Hot cross buns, those spiced sweet buns made with currants or raisins and marked with a cross on top, were a ‘must’ on housewives’ shopping lists in the run-up to Easter.

Oxford bakeries worked flat-out to produce thousands of buns to meet demand. These pictures were taken at the Cadena Bakery in the 1960s.

There was talk at that time that national bakeries were cutting corners with their buns to reduce costs. Some were said to be buying rice-paper crosses that they could stick on. And, most outrageous of all, there were reports that large concerns were making their buns in the lull just after Christmas and putting them in cold storage until Maundy Thursday.

But Bernard Clark, manager of the Cadena Bakery in Mill Street, Osney, assured Oxford Mail readers that was not the case with Cadena buns. They were assured of a fresh bun if they bought one made at the Cadena.

He told Mail columnist Anthony Wood in 1966 that he would be working 15 hours non-stop – from 9pm to midday on Maundy Thursday producing buns in exactly the same way as he had done for the past 35 years.

In those 15 hours, he and his staff would produce 90,000 buns in batches of 3,000.

Mr Clark had his own thoughts on what made a good hot cross bun. “The better the ingredients, the better the bun. And a hot cross bun isn’t a hot cross bun unless it’s got eggs.”

That is why nearly 4cwt of eggs went into his mix at Osney with two tons of flour, 12cwt of currants, 8cwt of fat, 8cwt of sugar, 2cwt of peel, 2cwt of yeast, 1cwt of milk powder, 1cwt of salt, and 30lb of bun spice.

Oxford Mail:

  • Sheila Belcher and Mrs N Bradbury loading trays of hot cross buns for dispatch at the Cadena in 1960 – about 90,000 buns were made that year

Another feature that hadn’t changed over the years was the cross on top of the bun – at the Cadena, it was still piped on by hand, Mr Clark had learned his trade as a youngster in an underground bakery in London. He recalled: “You went to work in the dark and you came home in the dark in winter. You were lucky if you saw daylight all winter except on a Sunday.”

He won his first prize at the age of 15 for a single-tier wedding cake at the Master Bakers’ Exhibition in the London borough of Islington.

He joined the Cadena in Oxford in 1931 as a cake decorator. He took over as bakery manager just before the start of the Second World War and held the post until he retired in 1975.

He won 2,000 awards for baking and confectionery, including the British Baker Shield, the highest award in his profession.
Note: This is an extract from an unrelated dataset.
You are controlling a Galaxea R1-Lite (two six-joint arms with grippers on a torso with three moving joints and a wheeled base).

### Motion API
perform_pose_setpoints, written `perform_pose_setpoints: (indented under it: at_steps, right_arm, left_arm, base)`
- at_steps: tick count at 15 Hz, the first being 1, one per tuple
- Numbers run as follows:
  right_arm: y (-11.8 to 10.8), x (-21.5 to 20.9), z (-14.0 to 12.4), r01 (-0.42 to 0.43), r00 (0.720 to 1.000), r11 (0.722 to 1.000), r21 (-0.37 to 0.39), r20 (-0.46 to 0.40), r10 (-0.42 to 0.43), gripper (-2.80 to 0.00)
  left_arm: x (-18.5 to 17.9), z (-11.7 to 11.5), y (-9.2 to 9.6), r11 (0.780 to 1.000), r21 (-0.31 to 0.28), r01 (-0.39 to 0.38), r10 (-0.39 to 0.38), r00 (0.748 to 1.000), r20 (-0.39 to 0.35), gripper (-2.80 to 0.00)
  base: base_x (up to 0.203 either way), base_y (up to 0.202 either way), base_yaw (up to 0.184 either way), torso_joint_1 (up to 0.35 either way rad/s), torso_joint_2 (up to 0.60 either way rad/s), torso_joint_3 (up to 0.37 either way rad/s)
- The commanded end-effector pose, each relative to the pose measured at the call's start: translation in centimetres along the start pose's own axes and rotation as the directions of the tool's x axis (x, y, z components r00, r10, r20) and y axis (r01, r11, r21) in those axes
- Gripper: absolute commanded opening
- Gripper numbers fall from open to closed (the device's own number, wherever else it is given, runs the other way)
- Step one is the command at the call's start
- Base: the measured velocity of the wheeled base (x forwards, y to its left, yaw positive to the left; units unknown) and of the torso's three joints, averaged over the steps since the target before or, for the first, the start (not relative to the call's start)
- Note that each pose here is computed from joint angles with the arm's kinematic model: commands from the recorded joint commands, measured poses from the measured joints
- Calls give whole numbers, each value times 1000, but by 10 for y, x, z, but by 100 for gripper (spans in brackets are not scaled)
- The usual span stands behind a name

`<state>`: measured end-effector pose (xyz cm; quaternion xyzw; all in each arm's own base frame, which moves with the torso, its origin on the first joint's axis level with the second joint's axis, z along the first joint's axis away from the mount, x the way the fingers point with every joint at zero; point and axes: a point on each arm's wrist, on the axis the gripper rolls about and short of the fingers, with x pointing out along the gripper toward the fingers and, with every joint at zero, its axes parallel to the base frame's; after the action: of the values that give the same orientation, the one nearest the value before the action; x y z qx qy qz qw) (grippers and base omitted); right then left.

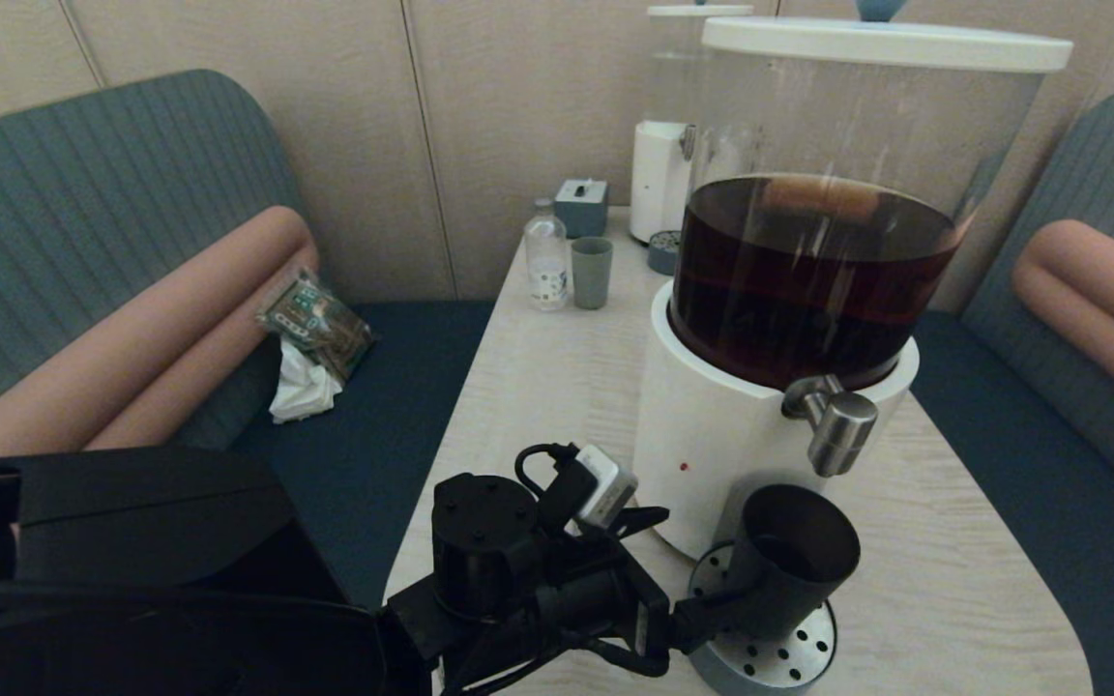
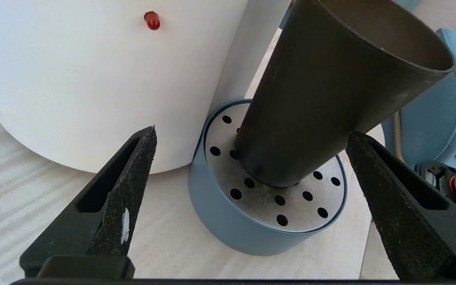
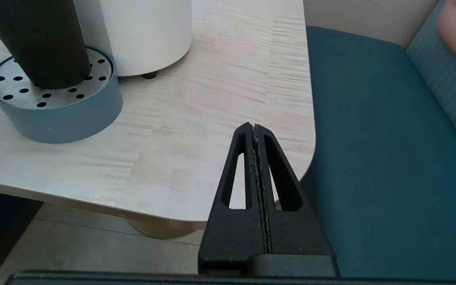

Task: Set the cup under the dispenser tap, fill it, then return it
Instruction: Place the cup next to the water dispenser

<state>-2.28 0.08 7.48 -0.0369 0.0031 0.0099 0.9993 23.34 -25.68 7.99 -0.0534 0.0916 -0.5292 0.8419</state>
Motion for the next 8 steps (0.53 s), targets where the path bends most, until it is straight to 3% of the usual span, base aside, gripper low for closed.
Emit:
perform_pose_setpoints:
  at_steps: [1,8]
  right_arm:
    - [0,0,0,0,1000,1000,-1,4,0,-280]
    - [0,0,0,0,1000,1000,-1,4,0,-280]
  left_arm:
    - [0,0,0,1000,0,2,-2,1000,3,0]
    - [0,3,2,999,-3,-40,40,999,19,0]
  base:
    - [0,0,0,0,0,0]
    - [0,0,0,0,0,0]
The Cadena – the word means ‘chain’ in Spanish – had a long association with Oxford. As we recalled (Memory Lane, July 22 2013), the cafe in Cornmarket Street was a popular venue for shoppers, workers and visitors for more than half a century.
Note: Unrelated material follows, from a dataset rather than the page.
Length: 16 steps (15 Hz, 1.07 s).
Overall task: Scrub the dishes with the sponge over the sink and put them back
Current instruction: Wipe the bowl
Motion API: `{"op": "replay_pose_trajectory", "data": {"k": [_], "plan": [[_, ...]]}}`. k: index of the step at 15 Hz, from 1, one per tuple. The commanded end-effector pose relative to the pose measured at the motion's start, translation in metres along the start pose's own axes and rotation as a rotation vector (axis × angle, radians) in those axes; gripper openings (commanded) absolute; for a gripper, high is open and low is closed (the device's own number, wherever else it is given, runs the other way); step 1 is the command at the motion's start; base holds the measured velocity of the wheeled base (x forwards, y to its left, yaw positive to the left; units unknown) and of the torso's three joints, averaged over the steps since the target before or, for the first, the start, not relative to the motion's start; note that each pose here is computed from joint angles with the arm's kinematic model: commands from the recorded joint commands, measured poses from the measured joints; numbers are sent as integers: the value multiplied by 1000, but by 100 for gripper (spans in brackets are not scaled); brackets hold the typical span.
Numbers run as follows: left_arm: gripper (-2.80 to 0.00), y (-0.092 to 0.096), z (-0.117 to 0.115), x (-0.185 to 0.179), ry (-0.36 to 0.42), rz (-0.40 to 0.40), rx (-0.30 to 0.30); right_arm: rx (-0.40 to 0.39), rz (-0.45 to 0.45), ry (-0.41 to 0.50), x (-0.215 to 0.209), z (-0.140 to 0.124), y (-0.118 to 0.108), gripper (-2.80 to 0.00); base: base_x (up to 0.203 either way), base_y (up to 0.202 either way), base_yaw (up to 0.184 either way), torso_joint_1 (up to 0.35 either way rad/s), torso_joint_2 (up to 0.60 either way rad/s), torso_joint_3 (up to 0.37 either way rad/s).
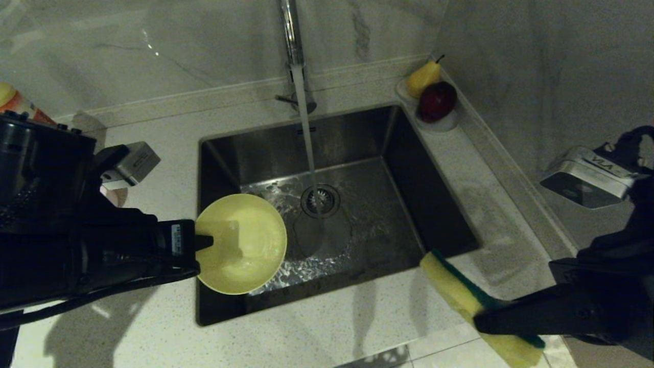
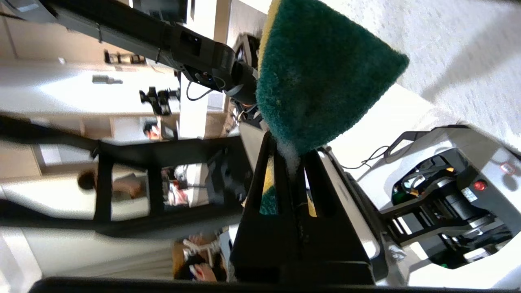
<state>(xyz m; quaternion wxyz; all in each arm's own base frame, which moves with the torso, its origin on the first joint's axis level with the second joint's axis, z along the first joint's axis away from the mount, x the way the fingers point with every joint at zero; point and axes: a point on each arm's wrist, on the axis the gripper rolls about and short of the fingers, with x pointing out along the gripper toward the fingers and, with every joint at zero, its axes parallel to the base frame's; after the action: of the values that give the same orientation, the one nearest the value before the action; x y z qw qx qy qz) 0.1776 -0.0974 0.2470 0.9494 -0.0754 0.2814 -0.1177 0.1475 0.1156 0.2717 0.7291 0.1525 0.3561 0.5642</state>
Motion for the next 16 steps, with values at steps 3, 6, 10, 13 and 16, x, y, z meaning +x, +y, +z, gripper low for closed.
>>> {"op": "replay_pose_trajectory", "data": {"k": [3, 6, 10, 13, 16], "plan": [[-280, -12, 1, 28, -128, 69, -53, 22, 27, 115, 61, 33, -13, -280, 0, 0, 0, 0, 0, 0], [-280, -21, -6, 28, -169, 79, -19, 25, 44, 151, 86, 54, -11, -280, 0, 0, 0, 0, 0, 0], [-280, -30, -16, 23, -213, 66, 57, 109, 44, 200, 118, 76, -15, -280, 0, 0, 0, 0, 0, 0], [-280, -26, -31, 27, -241, 86, 99, 156, -32, 192, 139, 86, -21, -280, 0, 0, 0, 0, 0, 0], [-280, -24, -44, 30, -309, 95, 129, 196, -68, 178, 157, 93, -25, -280, 0, 0, 0, 0, 0, 0]]}}
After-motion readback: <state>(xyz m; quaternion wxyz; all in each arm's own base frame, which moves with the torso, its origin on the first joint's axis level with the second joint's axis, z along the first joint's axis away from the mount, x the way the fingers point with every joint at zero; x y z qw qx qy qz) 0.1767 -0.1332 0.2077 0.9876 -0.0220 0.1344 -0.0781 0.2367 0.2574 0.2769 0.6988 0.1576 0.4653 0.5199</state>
At first, the bread and confectionery for the cafe and shop were produced in a small bakery on the top floor of the building.

Oxford Mail:

  • Master baker Bernard Clark, manager of the Cadena Bakery for 35 years

It later moved to larger premises between Friars’ Entry and Red Lion Square, with the entrance opposite the stage door of the New Theatre.

The bakery moved to Mill Street, Osney, in 1964, but the firm’s days in Oxford were numbered.

Amid many tears, the cafe and shop in Cornmarket Street closed in 1970 and was replaced by a shoe shop and fabric shop. The bakery was later taken over by Rank Hovis McDougall.